Among the lines below, restate word for word only those from the line with "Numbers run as" through the line with "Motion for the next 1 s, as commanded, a", with both end lines kept.

Extracted data
= = = = =

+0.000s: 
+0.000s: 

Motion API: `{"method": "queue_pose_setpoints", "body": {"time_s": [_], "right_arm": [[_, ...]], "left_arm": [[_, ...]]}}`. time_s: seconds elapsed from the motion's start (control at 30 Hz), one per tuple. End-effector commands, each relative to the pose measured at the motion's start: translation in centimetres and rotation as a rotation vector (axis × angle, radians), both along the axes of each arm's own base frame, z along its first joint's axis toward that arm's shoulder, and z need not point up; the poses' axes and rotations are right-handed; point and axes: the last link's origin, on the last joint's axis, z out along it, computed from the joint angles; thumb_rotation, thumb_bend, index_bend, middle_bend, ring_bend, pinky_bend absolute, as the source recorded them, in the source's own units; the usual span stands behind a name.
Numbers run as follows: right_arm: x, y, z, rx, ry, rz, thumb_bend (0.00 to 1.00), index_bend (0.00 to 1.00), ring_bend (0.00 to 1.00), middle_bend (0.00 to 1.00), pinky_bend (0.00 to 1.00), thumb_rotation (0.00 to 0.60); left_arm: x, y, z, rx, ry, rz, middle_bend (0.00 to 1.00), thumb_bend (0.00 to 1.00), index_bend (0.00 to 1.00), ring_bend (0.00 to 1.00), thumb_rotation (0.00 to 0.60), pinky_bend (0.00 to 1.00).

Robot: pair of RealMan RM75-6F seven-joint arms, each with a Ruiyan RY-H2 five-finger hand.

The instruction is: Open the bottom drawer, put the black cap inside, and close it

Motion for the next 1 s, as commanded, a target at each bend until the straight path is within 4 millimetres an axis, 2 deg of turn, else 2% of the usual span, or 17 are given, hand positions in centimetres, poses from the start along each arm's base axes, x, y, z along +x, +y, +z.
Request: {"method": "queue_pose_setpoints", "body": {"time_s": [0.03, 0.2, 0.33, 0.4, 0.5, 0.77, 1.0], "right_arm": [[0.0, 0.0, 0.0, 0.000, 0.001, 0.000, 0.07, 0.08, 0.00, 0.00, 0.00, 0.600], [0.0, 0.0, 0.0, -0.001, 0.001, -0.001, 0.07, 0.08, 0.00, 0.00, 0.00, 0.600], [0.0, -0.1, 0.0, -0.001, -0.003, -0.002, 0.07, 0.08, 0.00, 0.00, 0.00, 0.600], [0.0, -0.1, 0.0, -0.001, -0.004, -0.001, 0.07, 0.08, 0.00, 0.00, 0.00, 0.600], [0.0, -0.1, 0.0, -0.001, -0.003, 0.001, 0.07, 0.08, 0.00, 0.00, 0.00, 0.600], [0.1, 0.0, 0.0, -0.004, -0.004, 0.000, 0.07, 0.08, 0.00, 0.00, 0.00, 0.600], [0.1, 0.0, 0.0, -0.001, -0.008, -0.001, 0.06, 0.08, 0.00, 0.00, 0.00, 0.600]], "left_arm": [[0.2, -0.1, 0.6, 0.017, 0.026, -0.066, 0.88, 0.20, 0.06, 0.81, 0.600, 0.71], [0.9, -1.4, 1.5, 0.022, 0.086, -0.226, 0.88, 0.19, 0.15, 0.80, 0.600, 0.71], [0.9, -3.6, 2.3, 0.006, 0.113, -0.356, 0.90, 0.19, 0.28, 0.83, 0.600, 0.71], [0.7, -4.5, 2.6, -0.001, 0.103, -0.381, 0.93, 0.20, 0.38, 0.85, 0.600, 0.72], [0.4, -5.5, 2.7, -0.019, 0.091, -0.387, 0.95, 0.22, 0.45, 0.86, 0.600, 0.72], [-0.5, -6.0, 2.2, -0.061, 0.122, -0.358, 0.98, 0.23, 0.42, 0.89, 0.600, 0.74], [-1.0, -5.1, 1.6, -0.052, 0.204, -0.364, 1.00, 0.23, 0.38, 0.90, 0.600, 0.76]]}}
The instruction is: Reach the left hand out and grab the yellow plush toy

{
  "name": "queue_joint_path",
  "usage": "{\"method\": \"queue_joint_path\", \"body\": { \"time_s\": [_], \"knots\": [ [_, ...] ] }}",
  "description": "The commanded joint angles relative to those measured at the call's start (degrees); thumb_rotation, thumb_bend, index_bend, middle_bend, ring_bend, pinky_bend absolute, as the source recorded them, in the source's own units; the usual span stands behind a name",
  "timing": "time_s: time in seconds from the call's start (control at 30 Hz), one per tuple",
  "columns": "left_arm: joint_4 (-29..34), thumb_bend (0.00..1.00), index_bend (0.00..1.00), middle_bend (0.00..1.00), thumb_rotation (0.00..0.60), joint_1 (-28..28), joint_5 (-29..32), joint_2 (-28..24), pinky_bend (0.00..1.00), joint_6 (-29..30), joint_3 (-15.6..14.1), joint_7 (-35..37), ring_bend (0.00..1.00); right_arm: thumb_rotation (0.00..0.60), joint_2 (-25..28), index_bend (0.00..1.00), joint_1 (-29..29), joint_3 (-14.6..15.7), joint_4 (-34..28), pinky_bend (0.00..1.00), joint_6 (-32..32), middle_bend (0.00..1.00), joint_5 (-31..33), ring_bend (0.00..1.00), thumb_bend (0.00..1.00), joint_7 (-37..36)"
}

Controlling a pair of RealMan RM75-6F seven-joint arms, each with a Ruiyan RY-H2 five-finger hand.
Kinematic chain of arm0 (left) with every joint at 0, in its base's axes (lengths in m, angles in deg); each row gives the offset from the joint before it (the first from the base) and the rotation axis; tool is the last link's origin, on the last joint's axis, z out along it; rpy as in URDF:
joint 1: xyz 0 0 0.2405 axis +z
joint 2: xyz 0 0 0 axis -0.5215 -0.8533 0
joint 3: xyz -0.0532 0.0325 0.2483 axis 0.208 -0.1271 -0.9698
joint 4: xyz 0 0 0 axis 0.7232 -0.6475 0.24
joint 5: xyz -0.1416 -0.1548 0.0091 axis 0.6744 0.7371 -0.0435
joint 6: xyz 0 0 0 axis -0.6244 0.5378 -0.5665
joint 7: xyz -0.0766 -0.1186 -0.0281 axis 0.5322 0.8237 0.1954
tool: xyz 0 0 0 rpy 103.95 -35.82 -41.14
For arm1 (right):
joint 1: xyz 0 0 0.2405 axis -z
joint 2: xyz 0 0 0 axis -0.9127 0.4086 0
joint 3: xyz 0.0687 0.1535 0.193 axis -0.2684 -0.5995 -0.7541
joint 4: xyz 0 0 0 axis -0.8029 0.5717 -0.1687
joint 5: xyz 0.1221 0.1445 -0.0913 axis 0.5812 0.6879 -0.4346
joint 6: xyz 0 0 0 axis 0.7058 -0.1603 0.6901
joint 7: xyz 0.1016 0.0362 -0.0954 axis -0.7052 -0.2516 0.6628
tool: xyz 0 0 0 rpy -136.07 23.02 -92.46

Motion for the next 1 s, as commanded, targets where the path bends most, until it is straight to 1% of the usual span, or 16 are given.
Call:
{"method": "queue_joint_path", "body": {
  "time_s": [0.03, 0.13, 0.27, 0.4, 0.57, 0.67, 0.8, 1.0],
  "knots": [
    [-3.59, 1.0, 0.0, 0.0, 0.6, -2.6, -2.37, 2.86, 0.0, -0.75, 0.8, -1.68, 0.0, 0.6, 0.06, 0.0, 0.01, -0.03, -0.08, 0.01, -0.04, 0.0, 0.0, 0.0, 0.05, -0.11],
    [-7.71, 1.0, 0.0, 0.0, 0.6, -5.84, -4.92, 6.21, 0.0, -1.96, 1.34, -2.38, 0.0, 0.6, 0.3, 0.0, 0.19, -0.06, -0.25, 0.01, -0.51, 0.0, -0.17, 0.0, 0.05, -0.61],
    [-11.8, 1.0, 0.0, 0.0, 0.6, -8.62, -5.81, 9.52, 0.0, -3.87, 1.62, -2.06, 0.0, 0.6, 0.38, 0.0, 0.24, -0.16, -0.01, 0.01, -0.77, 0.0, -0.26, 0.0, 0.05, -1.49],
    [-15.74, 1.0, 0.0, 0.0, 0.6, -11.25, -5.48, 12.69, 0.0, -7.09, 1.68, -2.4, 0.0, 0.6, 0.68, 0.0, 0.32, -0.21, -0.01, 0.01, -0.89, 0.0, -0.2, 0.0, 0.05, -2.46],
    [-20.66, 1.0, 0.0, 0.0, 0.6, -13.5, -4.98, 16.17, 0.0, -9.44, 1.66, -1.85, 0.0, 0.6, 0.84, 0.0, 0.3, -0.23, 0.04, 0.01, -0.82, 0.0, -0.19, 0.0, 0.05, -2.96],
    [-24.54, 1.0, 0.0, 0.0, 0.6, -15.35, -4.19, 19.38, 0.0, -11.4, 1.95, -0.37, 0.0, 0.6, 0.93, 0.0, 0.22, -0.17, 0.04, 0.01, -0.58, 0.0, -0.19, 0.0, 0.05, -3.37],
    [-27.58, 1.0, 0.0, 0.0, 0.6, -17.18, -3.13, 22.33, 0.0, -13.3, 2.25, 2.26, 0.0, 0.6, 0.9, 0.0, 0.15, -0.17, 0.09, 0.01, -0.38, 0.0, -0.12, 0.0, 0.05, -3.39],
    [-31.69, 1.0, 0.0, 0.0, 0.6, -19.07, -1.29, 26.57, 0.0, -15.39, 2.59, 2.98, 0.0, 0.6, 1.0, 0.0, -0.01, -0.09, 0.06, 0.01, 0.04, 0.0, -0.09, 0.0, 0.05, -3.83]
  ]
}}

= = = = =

Output for this task
Numbers run as follows: right_arm: x, y, z, rx, ry, rz, thumb_bend (0.00 to 1.00), index_bend (0.00 to 1.00), ring_bend (0.00 to 1.00), middle_bend (0.00 to 1.00), pinky_bend (0.00 to 1.00), thumb_rotation (0.00 to 0.60); left_arm: x, y, z, rx, ry, rz, middle_bend (0.00 to 1.00), thumb_bend (0.00 to 1.00), index_bend (0.00 to 1.00), ring_bend (0.00 to 1.00), thumb_rotation (0.00 to 0.60), pinky_bend (0.00 to 1.00).

Robot: pair of RealMan RM75-6F seven-joint arms, each with a Ruiyan RY-H2 five-finger hand.

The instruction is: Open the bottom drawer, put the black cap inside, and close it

Motion for the next 1 s, as commanded, a target at each bend until the straight path is within 4 millimetres an axis, 2 deg of turn, else 2% of the usual span, or 17 are given, hand positions in centimetres, poses from the start along each arm's base axes, x, y, z along +x, +y, +z.

The required answer is now complete.